Rising spring temperatures along the east coast lead swarms of offshore flounders towards shallow coastal waters. If you want to catch this rather unusual looking species, spring and summer are the two best times of the year to do so.
Learning how to fish flounder from a shoreline, pier, or coastal boat can be easy. As with most other fish, it really comes down to finding the right spots, having the right gear, and putting the right bait on your line.
Use these five simple flounder fishing tips to make your first flatfish mission a success.
- Look for fishing spots near passes, bays, bridges, piers, and docks where there is plenty of tidal movement and bait fishing activity. On the bottom is a flounder that cleverly camouflages itself to ambush any prey that is brought in with the current.
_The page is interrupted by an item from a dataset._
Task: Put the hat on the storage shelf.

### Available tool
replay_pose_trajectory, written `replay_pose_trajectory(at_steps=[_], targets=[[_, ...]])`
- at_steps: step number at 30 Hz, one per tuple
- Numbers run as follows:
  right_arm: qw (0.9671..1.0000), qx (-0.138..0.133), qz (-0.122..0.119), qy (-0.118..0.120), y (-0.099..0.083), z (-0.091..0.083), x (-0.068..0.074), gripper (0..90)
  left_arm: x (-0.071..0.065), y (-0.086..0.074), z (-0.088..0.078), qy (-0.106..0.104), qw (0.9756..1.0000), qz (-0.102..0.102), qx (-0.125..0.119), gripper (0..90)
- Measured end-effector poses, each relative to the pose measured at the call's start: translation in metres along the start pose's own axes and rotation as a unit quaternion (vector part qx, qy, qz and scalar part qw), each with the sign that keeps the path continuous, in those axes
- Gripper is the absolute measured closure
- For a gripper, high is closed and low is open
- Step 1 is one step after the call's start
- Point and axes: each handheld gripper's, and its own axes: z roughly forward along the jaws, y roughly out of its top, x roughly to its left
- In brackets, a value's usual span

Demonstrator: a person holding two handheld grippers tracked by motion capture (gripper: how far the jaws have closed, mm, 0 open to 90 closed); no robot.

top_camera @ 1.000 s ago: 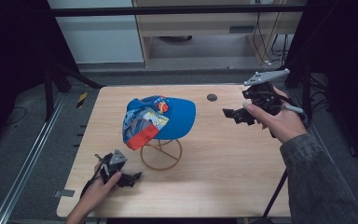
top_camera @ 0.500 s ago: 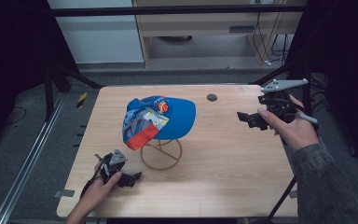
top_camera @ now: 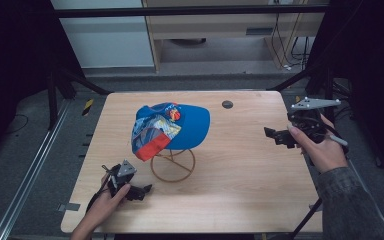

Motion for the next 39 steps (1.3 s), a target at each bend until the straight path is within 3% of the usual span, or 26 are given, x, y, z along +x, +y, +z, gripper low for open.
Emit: replay_pose_trajectory(at_steps=[19,28,39], targets=[[0.9996,0.015,0.015,-0.017,-0.047,0.010,-0.007,7.2,0.000,0.000,0.000,0.001,1.0000,0.000,0.001,0.0],[0.9992,0.024,0.017,-0.026,-0.067,0.020,-0.004,7.7,0.000,0.000,0.000,0.001,1.0000,0.000,0.000,0.0],[0.9986,0.047,0.015,-0.020,-0.089,0.037,0.003,8.4,0.000,0.000,0.000,0.001,1.0000,0.000,0.000,0.0]])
- Use a 7 foot medium to medium weight saltwater rod tied with 10 to 15 pound braided line, a 20 pound fluorocarbon leader, and a fish finder rig (also known as a Carolina rig) with a 1 / 0 to 2/0 circle hook. The fish finder rig, or Carolina rig, is one of the best flounder fishing tackle because it ricochets off the bottom when it moves with the current.
- Upgrade your hook with a live baitfish (like finger barbel or scaly sardines) for the best chance of getting flounder to bite.
- A good technique for learning how to fish flounder is to slowly pull or push the rig along the bottom. Be sure to keep in touch with your lead and watch out for any punches or extra heaviness (flounder are not aggressive strikers).
- One of the most important tips for flounder fishing is not to reel in too quickly and hook the hook when you feel a bite. Take a few seconds to make sure the flounder has completely put the bait in its mouth before you start reeling. Flounder has been known to “muzzle” or adjust bait before consumption.
Whether you’re fishing from a boat or learning how to fish for flounder from the coast, read the saltwater fishing regulations and obtain a fishing license before you set off.